→ Assignment
Some lines below hold "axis". Pick them out and copy them.
*** Block opens ***
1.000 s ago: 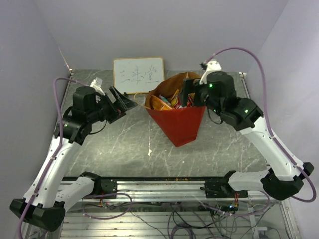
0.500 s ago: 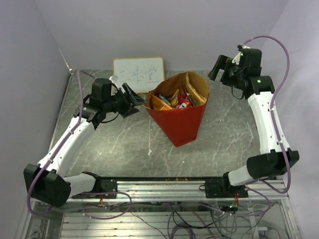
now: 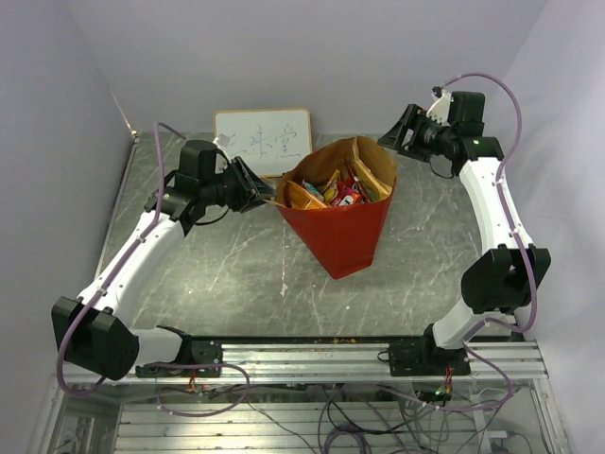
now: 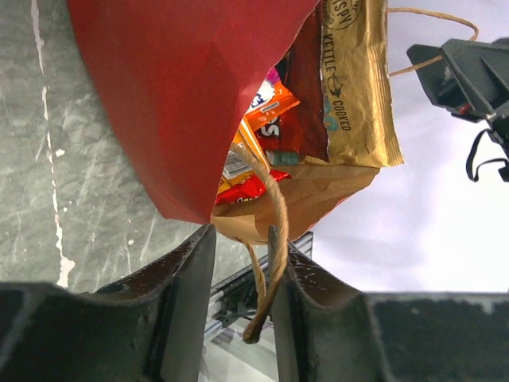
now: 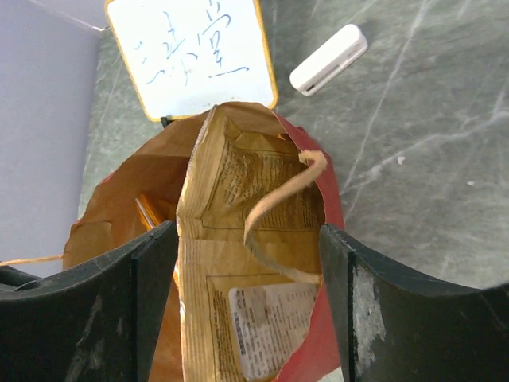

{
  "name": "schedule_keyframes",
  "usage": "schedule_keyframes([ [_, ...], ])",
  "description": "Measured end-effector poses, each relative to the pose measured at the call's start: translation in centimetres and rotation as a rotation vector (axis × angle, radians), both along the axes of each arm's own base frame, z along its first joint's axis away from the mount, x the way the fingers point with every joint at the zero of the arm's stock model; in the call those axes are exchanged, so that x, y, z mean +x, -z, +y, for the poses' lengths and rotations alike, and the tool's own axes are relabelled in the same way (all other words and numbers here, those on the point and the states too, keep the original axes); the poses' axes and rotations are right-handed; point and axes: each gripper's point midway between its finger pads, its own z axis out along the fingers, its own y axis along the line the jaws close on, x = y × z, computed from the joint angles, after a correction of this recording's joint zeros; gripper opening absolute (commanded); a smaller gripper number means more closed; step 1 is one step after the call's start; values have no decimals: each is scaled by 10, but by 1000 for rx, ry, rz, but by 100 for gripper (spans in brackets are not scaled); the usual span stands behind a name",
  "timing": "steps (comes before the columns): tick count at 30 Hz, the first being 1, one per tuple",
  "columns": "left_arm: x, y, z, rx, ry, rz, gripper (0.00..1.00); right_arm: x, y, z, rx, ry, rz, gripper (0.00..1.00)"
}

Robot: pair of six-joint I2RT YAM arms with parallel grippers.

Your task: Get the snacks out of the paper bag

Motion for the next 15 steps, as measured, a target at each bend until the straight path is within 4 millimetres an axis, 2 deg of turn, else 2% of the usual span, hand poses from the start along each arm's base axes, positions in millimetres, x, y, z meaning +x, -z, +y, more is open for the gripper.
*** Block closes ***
→ Solved exercise
  "description": "Measured end-effector poses, each relative to the pose measured at the call's start: translation in centimetres and rotation as a rotation vector (axis × angle, radians), both along the axes of each arm's own base frame, z along its first joint's axis away from the mount, x the way the fingers point with every joint at the zero of the arm's stock model; in the call those axes are exchanged, so that x, y, z mean +x, -z, +y, for the poses' lengths and rotations alike, and the tool's own axes are relabelled in the same way (all other words and numbers here, those on the point and the states too, keep the original axes); the poses' axes and rotations are right-handed; point and axes: each gripper's point midway between its finger pads, its own z axis out along the fingers, its own y axis along the line the jaws close on, x = y × z, computed from the joint angles, after a correction of this recording's joint zeros; gripper opening absolute (commanded); a smaller gripper number means more closed; step 1 is one step after the call's start; values have no decimals: each is scaled by 10, but by 1000 for rx, ry, rz, but by 100 for gripper (spans in brackets are not scaled); the usual span stands behind a name",
Motion for the next 15 steps, as measured, a target at each bend until the straight path is within 4 millimetres an axis, 2 deg of turn, else 2% of the usual span, hand poses from the start along each arm's base axes, positions in millimetres, x, y, z meaning +x, -z, +y, more is open for the gripper.

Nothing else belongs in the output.